• [EXERCISE AIM] The expected output is exactly the lines below, starting at the line with "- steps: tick" and ending at the line with "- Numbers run", both included; no other line belongs in it.

Collected data entries:
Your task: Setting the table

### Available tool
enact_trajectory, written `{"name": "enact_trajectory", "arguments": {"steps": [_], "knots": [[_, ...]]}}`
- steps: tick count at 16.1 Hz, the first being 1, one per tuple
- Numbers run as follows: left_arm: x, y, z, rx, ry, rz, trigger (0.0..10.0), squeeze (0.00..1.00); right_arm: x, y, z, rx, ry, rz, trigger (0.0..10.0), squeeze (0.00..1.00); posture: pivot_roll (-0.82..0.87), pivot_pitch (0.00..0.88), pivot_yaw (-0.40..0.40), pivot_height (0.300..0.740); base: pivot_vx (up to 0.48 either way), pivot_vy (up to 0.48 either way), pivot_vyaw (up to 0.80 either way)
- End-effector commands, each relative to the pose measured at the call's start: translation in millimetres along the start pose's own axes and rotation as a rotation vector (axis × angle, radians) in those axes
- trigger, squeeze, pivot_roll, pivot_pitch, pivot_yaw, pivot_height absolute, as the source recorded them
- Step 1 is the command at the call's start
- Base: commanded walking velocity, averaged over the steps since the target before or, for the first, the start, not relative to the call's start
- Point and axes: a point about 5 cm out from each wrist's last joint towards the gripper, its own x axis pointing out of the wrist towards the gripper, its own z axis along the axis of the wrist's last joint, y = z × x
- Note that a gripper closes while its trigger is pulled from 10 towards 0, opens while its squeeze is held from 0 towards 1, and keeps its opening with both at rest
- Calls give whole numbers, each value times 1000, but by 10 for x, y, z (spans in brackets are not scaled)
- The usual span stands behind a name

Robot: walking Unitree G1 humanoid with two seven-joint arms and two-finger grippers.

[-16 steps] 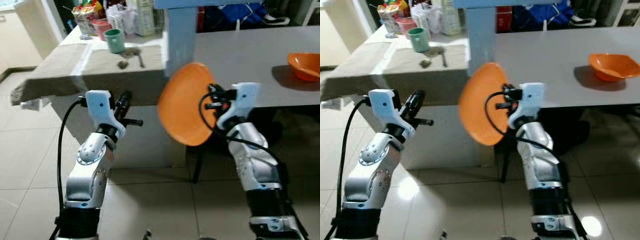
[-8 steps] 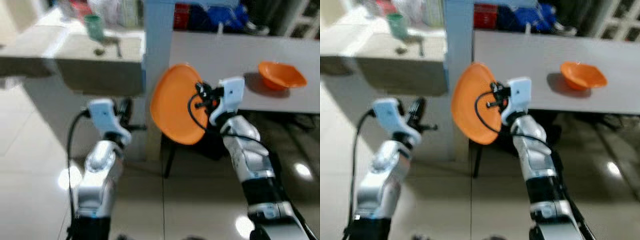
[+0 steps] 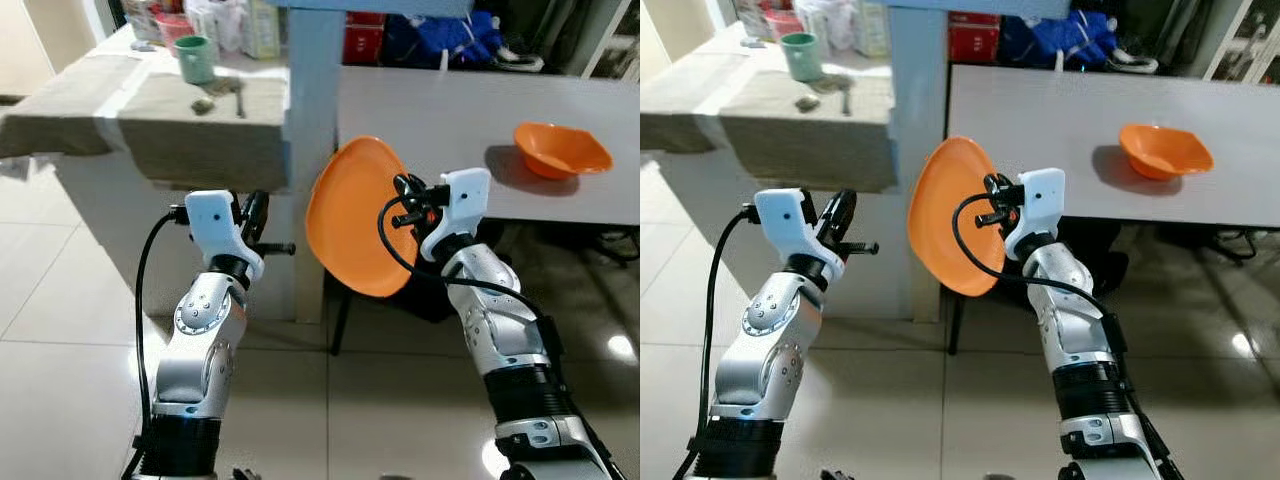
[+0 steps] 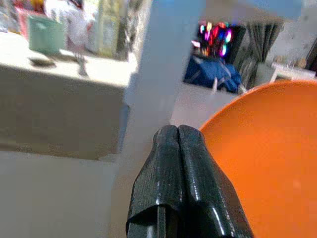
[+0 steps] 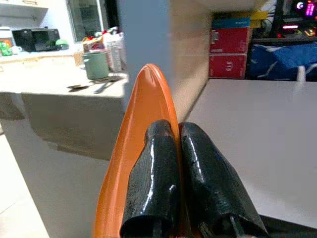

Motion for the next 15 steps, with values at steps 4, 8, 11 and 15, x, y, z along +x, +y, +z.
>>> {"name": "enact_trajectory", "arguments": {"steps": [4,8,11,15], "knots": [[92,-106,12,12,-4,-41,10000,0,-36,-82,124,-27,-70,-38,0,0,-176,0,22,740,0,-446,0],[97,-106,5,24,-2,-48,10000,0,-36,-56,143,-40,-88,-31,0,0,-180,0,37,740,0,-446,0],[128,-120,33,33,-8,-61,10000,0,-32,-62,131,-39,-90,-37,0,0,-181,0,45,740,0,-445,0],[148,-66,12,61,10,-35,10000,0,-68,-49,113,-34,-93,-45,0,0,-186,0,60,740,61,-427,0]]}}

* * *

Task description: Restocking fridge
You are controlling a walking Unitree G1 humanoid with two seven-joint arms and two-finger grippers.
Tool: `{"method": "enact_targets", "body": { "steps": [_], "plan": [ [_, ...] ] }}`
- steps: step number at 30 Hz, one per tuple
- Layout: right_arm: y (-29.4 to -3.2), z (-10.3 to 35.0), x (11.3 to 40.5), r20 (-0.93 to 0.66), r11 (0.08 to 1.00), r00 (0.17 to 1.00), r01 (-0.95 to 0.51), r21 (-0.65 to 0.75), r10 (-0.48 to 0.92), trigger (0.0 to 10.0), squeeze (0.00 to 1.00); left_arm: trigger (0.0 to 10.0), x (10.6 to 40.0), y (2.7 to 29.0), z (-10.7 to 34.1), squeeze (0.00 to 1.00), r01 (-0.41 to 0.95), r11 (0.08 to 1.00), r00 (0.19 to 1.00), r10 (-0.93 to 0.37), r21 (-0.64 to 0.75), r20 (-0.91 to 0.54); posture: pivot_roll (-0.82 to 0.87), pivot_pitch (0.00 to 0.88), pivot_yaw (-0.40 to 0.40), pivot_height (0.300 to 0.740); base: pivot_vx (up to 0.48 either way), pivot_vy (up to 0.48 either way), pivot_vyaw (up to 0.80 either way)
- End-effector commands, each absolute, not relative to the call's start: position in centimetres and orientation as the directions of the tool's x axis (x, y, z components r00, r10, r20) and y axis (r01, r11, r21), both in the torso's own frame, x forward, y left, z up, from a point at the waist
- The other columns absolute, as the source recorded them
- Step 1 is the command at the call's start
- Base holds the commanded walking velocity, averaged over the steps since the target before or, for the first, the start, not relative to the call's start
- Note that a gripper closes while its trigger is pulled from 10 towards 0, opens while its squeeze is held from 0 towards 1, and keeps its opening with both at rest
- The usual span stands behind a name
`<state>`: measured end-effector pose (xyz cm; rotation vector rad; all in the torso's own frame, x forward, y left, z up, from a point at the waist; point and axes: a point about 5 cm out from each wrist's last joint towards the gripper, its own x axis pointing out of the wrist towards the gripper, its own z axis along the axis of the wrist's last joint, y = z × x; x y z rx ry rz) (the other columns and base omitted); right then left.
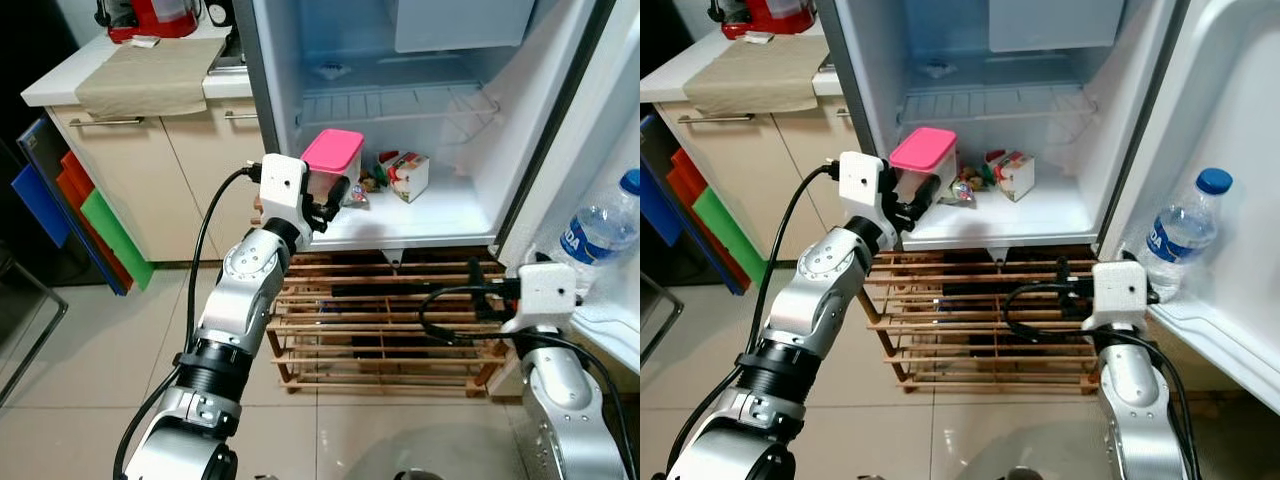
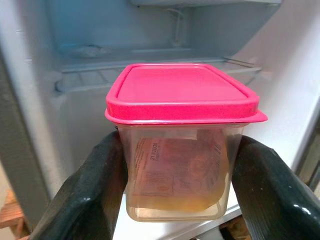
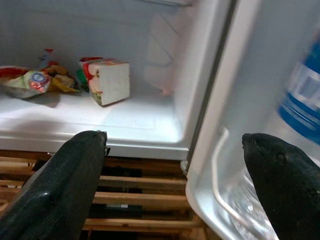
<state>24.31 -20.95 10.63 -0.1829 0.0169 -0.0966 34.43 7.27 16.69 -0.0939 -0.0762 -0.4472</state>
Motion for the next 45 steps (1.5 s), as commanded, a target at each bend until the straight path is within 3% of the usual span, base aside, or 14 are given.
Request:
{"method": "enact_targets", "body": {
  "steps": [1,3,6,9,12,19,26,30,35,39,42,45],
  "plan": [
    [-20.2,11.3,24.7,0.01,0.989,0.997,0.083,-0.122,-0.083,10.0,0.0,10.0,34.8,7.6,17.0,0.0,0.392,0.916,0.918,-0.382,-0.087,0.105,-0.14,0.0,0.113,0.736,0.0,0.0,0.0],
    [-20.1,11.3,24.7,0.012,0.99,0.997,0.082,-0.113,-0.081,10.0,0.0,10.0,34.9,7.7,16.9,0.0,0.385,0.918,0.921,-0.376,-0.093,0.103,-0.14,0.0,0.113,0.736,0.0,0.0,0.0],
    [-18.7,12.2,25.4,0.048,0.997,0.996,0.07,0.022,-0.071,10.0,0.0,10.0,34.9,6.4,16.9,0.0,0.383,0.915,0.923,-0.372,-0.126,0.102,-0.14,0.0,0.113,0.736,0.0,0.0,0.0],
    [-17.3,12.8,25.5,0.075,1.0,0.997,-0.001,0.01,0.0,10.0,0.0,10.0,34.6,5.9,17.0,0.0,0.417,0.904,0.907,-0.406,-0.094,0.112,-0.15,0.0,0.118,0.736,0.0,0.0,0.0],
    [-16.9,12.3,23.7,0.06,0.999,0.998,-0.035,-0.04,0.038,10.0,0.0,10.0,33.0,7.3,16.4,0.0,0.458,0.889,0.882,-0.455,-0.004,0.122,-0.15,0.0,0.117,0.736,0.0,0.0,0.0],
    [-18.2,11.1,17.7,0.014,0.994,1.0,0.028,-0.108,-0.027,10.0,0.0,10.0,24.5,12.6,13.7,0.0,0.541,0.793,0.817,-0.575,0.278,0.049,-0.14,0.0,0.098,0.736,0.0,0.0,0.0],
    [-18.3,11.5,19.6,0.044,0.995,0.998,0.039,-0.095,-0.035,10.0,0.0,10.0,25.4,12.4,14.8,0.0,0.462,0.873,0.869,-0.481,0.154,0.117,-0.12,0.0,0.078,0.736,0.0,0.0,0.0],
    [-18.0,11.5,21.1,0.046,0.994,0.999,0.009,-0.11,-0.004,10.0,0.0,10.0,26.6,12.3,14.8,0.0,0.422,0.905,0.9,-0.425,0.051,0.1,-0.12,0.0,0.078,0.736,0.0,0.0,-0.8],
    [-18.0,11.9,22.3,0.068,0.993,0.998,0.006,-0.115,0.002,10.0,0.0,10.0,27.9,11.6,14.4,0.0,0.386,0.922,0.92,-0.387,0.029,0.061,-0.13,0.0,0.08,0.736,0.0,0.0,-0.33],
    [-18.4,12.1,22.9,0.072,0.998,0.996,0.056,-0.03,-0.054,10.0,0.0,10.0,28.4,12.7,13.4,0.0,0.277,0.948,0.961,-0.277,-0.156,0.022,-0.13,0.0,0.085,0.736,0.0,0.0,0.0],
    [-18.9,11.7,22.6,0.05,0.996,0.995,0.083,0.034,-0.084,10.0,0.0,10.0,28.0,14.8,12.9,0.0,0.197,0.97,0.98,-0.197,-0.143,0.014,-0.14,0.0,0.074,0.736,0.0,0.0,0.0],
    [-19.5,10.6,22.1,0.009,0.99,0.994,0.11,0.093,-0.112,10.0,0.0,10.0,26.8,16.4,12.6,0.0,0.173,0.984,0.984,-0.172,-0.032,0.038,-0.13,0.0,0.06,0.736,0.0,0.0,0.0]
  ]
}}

• [TASK RESULT]
- steps: tick count at 16.1 Hz, the first being 1, one per tuple
- Numbers run as follows: left_arm: x, y, z, rx, ry, rz, trigger (0.0..10.0), squeeze (0.00..1.00); right_arm: x, y, z, rx, ry, rz, trigger (0.0..10.0), squeeze (0.00..1.00); posture: pivot_roll (-0.82..0.87), pivot_pitch (0.00..0.88), pivot_yaw (-0.40..0.40), pivot_height (0.300..0.740); base: pivot_vx (up to 0.48 either way), pivot_vy (up to 0.48 either way), pivot_vyaw (up to 0.80 either way)

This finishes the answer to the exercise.